YOUR INSTRUCTIONS
Determine how many lines in the listing contain the string "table". Only that number goes in the answer.

╭─ MATERIAL FOR THIS TASK

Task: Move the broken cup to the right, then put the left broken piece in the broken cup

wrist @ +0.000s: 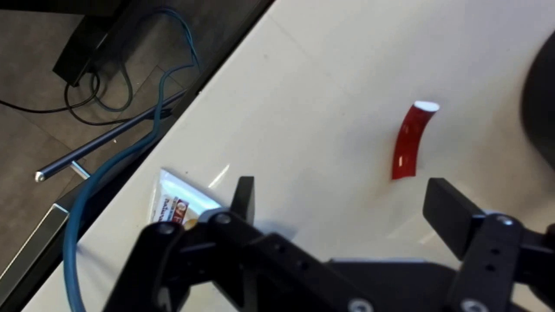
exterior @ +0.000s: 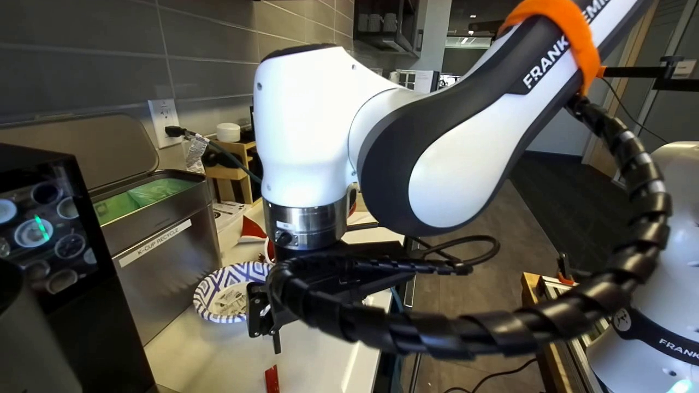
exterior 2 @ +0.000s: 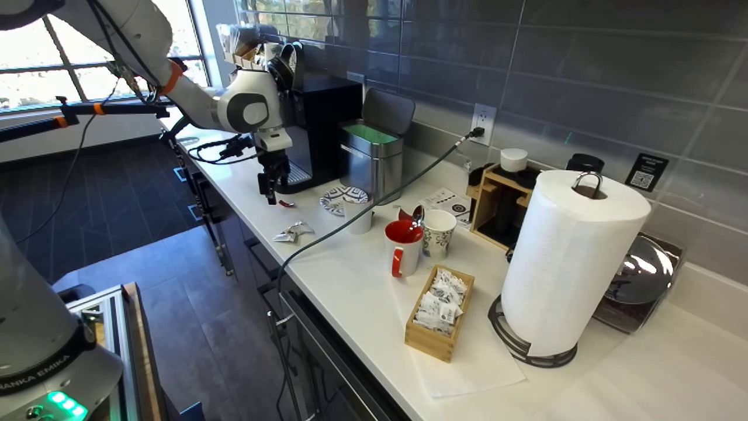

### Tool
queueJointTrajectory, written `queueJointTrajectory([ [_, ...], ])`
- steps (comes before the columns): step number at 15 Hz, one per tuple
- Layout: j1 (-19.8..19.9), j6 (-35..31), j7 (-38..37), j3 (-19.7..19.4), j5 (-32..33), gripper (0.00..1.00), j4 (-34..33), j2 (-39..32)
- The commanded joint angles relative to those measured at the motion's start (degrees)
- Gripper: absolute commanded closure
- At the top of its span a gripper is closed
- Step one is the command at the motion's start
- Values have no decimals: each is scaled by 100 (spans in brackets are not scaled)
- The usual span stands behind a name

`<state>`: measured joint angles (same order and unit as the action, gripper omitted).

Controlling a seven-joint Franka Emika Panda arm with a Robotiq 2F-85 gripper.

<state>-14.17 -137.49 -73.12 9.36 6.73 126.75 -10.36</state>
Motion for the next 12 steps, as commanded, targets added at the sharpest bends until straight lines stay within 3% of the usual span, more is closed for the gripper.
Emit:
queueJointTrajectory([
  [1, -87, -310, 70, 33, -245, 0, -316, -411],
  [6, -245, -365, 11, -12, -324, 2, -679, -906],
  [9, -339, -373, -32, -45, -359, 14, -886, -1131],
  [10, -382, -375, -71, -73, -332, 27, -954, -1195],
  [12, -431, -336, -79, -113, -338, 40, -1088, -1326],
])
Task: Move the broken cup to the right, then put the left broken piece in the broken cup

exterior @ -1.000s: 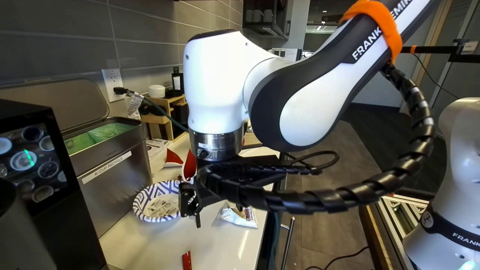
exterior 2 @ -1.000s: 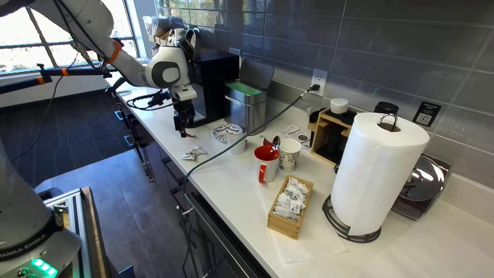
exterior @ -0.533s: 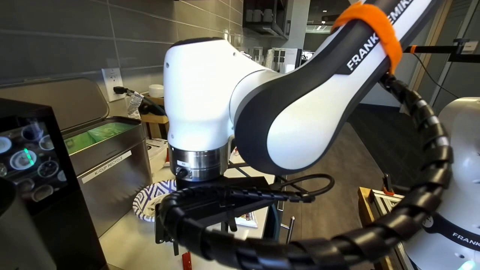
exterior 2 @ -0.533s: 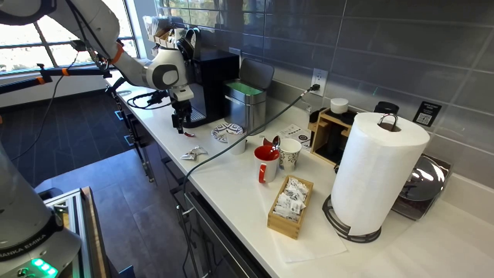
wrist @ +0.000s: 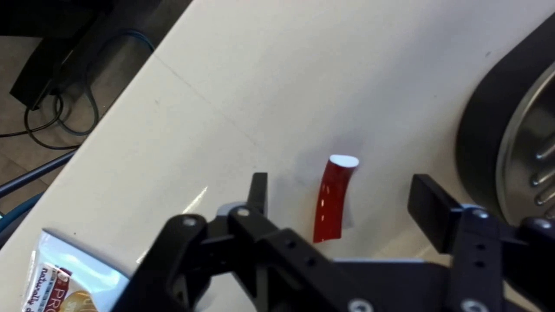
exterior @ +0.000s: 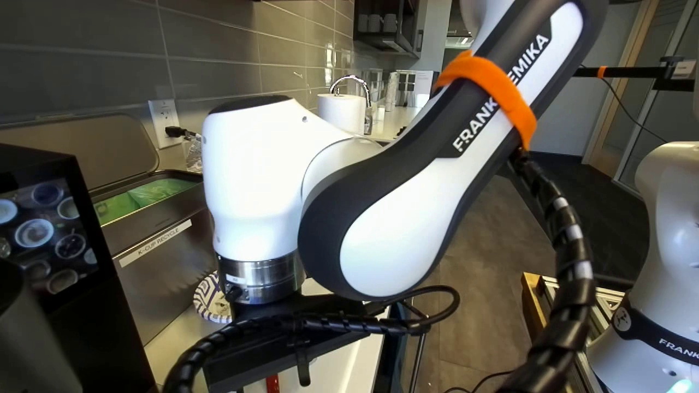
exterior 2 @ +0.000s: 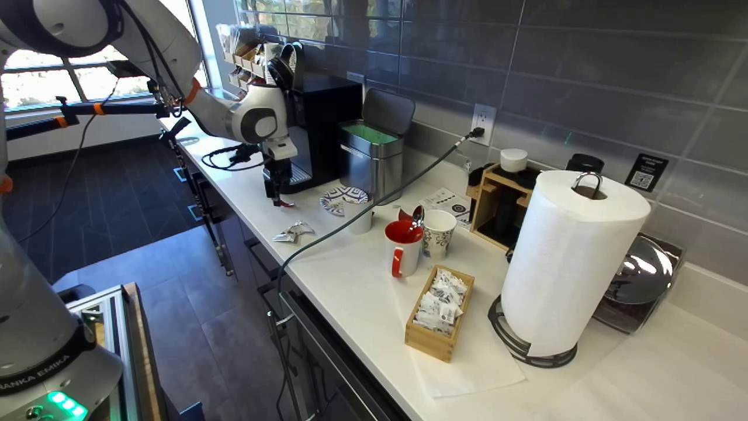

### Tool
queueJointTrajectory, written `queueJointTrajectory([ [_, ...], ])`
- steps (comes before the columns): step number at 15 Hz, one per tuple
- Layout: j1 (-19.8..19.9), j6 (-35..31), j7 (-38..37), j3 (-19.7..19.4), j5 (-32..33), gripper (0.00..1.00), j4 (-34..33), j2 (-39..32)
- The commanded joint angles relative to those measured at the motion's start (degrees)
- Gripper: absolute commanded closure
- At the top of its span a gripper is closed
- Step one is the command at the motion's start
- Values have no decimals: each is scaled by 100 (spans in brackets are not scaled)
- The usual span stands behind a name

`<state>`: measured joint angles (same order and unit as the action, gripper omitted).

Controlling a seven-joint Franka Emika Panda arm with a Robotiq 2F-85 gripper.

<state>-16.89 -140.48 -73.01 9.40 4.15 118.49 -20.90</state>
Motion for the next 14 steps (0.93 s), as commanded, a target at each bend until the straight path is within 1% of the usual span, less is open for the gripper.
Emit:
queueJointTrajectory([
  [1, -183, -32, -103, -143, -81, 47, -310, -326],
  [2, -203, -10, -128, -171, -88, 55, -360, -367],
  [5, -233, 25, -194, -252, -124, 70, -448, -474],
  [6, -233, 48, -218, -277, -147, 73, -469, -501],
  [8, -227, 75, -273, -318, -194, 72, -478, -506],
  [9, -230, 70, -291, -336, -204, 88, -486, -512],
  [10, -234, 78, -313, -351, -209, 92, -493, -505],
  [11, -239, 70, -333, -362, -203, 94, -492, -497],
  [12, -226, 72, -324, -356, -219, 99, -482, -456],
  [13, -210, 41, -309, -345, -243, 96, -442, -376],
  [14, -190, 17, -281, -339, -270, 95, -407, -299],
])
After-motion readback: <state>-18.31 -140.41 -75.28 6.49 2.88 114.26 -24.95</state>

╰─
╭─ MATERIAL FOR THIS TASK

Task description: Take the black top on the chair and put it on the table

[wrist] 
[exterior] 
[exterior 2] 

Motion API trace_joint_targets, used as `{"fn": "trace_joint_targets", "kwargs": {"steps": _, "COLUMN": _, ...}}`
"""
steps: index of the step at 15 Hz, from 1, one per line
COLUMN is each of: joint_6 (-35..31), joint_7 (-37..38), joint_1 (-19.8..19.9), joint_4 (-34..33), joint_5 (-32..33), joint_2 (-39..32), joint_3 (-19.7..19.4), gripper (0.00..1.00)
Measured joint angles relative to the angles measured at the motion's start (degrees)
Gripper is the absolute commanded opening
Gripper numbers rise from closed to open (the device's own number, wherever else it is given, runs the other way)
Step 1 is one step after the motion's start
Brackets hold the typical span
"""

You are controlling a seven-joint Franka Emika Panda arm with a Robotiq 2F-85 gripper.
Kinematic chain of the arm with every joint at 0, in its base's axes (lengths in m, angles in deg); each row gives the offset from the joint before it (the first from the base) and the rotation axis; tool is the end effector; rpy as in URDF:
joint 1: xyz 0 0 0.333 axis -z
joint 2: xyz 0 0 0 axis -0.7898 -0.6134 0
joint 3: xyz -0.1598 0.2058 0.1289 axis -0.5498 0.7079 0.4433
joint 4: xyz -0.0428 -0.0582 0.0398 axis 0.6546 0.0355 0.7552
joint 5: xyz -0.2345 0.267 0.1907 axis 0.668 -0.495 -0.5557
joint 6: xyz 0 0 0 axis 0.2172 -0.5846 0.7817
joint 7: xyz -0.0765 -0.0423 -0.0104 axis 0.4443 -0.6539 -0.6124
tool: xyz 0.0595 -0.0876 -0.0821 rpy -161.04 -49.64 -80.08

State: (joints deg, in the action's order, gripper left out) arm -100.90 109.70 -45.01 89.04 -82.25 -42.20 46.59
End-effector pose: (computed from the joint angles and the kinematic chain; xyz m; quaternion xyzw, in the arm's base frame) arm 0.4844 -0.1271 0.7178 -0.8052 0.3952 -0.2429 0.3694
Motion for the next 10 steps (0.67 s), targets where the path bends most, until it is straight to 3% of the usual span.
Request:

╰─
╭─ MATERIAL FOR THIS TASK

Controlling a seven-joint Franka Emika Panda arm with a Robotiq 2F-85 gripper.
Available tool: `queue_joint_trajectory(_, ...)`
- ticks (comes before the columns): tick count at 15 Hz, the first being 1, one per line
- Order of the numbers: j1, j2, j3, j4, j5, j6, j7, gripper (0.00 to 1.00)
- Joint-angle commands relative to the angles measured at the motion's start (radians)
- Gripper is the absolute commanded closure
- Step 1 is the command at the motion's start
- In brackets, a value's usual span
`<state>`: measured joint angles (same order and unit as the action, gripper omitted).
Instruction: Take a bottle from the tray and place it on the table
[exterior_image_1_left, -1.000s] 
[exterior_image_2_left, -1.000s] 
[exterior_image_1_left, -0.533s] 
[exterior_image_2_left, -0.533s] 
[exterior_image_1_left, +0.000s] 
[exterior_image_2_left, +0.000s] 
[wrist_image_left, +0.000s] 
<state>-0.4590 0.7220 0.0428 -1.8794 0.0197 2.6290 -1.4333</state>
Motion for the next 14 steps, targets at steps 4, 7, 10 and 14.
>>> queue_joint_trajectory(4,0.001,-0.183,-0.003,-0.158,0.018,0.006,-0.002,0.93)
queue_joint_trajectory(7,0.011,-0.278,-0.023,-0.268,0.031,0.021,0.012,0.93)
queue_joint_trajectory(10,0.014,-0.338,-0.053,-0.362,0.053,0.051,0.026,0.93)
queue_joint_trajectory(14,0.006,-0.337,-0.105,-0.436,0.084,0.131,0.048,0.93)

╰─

THE COMPLETED TASK
2